The PCA is conducted within the pc_analysis file. For N = 1 up to 11 principal components, PCA is done such that the program reduces the 11 features to N dimensions. The performance of PCA is shown in the /neural_network_performance/ directory. The performance was measured by how much variance the PCA captured, and it is shown in the row labeled "Variance captured in PCA (%):". Because this data set was fairly small (only ~1e3 data points), the PCA for smaller N did not capture an acceptable amount of variance, so it was not particularly useful in later calculations, apart from a comprising a holistic look at PCA and its relevance to neural networks. This is to say that PCA was only useful when the 11 features were reduced to ~8 dimensions, which is not that much of a dimensionality reduction, typically the purpose of performing PCA.

Neural Networks

The training of neural networks is conducted within the nn file. It trains a 10-8-6-6-4-2 neural network on each PCA reduction as well as on all the raw data for each wine type, and finally on a 4-column simplification of raw data corresponding to sensory data for use in the GUI. It is important to mention here that a classification reduction was necessary, believed to be the result of the size of the data set. That is, classifying wine data into 10 bins (1-10 scale) was not very accurate. During initial attempts to do so, only 40-50% validation accuracy was achieved, which is little better than guessing. I believe this could be made more feasible with at least a 10-fold increase in the number of training data points. With that said, to make training meaningful, the scale was reduced to three possible classifications: "great," "good," and "bad." Wine quality >= 7 was considered "great,"" wine quality < 4 was "bad," with the remainder being "good." This led to a neural network validation accuracy of greater than 80%, which was acceptable for the scope of this project. In the training of the neural networks (26 in total), a training set comprised of 80% of the data with the balance as the test set was used. The performance of each neural network can be seen in the /neural_network_performance/ directory, where the status of the network after 10 training epochs is shown. The neural network models are stored in the /neural_network_models/ directory.

GUI

The GUI is created by the gui file. It creates a graphical user interface in which the user can enter 4 values between 0 and 1 corresponding to the amount of each sensory input listed. The user must also select a wine type: red or white. When the user clicks the "Predict!" button, the neural network model trained on those 4 features predicts the quality of a wine with those four attributes and shows the user the result in a new window.

Using this program

To conduct a new batch of PCA and neural network trainings, the user should open and run the "generate_models.py" module. The new output data will be stored in directories similarly named to the _performance and _models ones currently in the repository.

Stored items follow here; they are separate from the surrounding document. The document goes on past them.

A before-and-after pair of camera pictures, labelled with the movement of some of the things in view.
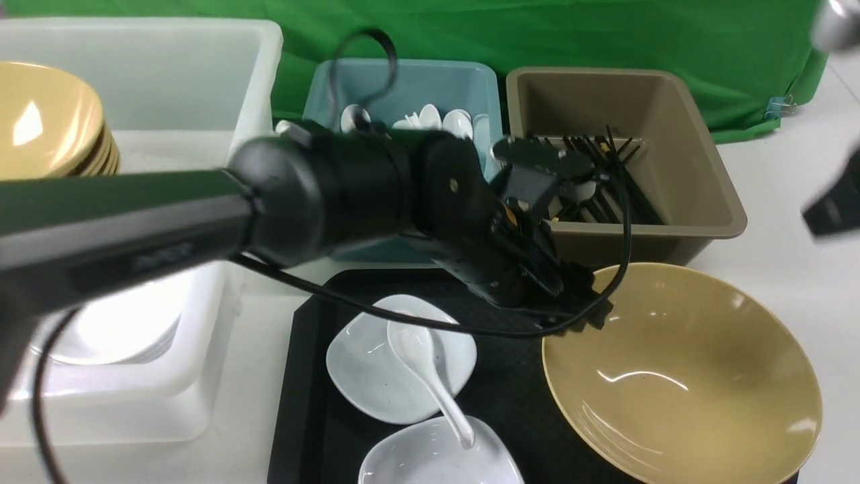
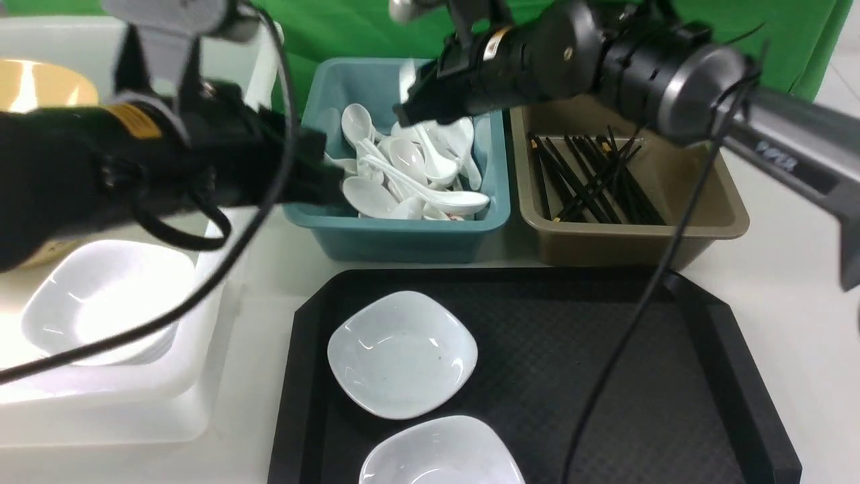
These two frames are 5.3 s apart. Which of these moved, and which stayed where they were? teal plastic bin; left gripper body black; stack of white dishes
Moved: left gripper body black
Stayed: stack of white dishes; teal plastic bin
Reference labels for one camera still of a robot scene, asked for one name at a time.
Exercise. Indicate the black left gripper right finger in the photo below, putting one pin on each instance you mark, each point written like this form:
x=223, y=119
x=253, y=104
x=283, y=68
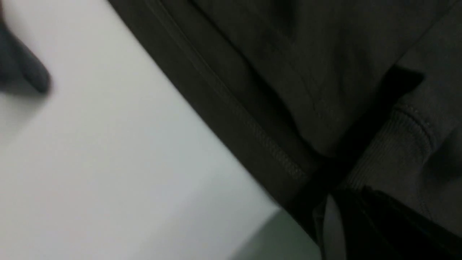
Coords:
x=378, y=227

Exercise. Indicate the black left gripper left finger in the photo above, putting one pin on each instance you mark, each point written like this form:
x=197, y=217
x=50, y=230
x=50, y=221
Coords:
x=329, y=229

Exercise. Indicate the gray long-sleeved shirt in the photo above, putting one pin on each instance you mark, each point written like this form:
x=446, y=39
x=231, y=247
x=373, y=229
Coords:
x=318, y=96

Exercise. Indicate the dark teal crumpled garment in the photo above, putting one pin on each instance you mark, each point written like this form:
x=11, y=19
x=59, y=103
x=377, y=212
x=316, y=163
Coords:
x=19, y=64

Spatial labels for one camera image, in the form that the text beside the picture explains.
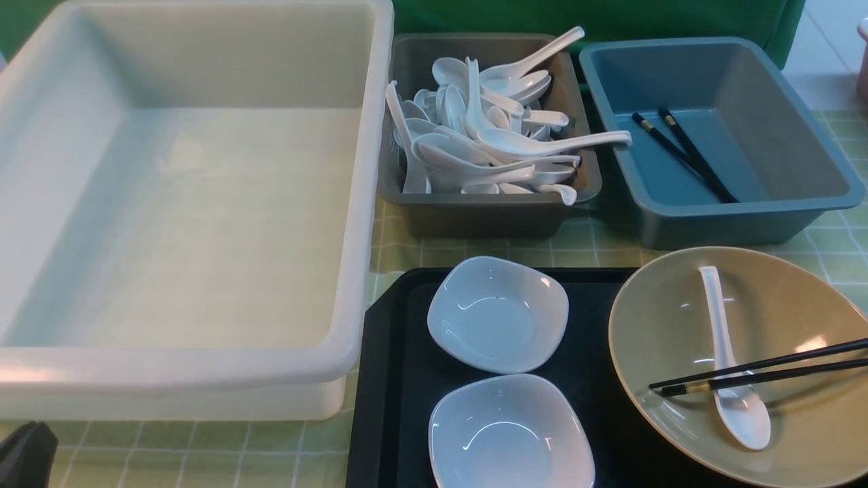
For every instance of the white square dish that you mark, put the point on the white square dish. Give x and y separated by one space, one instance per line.
498 316
509 431

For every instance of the beige noodle bowl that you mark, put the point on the beige noodle bowl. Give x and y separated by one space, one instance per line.
659 330

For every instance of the white soup spoon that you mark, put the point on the white soup spoon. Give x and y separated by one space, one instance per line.
742 411

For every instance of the black chopstick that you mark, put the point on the black chopstick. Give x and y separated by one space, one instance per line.
848 346
680 156
718 380
699 163

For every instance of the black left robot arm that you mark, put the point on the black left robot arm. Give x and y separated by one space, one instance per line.
27 456

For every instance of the white spoon leaning left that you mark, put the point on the white spoon leaning left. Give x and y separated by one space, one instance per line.
415 177

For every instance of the white spoon pointing right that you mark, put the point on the white spoon pointing right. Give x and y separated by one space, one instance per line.
513 146

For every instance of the black serving tray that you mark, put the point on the black serving tray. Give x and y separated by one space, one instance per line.
404 373

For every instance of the white spoon sticking up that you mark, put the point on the white spoon sticking up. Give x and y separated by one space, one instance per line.
518 69

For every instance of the grey plastic spoon bin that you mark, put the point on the grey plastic spoon bin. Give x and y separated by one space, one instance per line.
476 217

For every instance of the large white plastic tub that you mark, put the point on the large white plastic tub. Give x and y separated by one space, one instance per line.
188 196

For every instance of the blue plastic chopstick bin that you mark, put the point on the blue plastic chopstick bin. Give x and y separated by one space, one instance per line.
747 122

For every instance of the green backdrop cloth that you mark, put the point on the green backdrop cloth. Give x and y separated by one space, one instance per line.
771 25

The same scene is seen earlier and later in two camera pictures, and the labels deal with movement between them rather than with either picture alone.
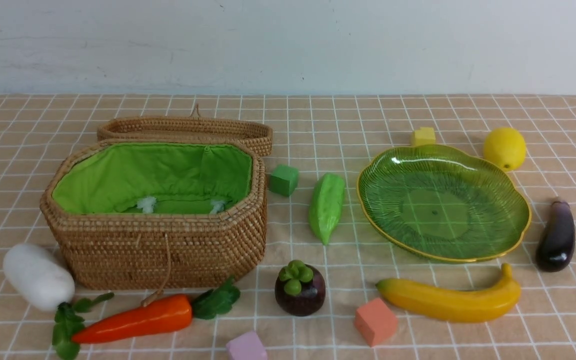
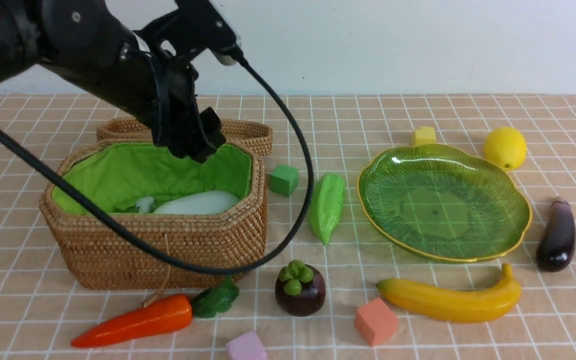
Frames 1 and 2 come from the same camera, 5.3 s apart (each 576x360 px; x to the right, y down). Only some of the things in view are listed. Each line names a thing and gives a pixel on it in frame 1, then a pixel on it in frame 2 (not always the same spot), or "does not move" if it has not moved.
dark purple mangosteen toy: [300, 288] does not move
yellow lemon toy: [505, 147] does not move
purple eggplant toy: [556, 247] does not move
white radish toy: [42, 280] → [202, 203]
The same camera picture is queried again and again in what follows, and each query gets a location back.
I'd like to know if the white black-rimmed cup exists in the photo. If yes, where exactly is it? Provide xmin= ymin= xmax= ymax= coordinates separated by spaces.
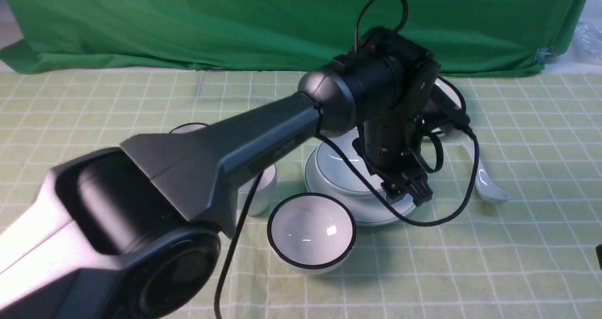
xmin=169 ymin=122 xmax=208 ymax=134

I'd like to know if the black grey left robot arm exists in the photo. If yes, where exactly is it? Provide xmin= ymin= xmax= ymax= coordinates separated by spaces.
xmin=1 ymin=27 xmax=439 ymax=319

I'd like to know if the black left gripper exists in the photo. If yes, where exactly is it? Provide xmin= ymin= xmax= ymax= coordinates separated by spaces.
xmin=353 ymin=27 xmax=440 ymax=206

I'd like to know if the green backdrop cloth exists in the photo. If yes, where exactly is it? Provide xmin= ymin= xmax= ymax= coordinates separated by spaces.
xmin=1 ymin=0 xmax=586 ymax=77

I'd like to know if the pale green cup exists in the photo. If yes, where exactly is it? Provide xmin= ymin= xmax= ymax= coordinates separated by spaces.
xmin=237 ymin=164 xmax=277 ymax=216

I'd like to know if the white ceramic spoon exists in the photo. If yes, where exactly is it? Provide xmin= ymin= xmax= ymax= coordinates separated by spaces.
xmin=461 ymin=138 xmax=510 ymax=205

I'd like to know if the green checkered tablecloth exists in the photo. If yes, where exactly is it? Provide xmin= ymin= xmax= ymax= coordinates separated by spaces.
xmin=0 ymin=70 xmax=602 ymax=319

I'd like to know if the pale green rimmed bowl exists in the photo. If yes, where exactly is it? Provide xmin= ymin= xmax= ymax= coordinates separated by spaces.
xmin=317 ymin=128 xmax=384 ymax=194

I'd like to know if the pale green plate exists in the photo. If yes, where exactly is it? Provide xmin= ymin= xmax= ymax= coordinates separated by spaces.
xmin=304 ymin=148 xmax=398 ymax=226

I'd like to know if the clear plastic bag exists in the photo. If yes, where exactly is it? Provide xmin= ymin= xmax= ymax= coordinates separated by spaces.
xmin=573 ymin=21 xmax=602 ymax=66

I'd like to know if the metal clip on backdrop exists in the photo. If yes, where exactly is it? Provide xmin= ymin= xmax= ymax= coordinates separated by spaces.
xmin=533 ymin=47 xmax=557 ymax=64

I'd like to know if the white illustrated black-rimmed plate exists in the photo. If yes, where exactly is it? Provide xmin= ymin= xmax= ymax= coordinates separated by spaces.
xmin=423 ymin=77 xmax=467 ymax=143

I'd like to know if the white black-rimmed bowl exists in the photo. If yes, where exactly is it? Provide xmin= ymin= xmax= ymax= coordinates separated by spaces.
xmin=267 ymin=192 xmax=357 ymax=276

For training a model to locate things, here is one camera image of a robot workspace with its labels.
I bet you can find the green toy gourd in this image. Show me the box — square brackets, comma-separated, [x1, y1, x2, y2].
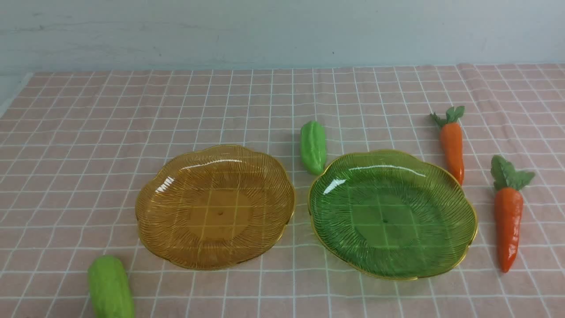
[300, 121, 327, 176]
[87, 255, 135, 318]

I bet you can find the orange toy carrot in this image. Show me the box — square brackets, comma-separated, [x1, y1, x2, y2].
[490, 155, 535, 273]
[430, 105, 465, 185]

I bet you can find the amber plastic plate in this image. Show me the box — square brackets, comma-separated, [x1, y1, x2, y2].
[135, 144, 295, 270]

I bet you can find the green plastic plate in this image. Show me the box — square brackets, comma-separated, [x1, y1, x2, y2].
[308, 149, 478, 280]

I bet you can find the pink checkered tablecloth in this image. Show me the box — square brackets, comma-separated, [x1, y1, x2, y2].
[0, 64, 565, 318]

To review previously generated models and PCA, the user should peruse the files present in /neural_network_performance/ and /neural_network_models/ directories. These were included to demonstrate that the modules worked and produced meaningful output upon submission of this project.

To use the GUI, the user should open and run the "gui.py" module. From there, they can enter values and predict to their heart's content.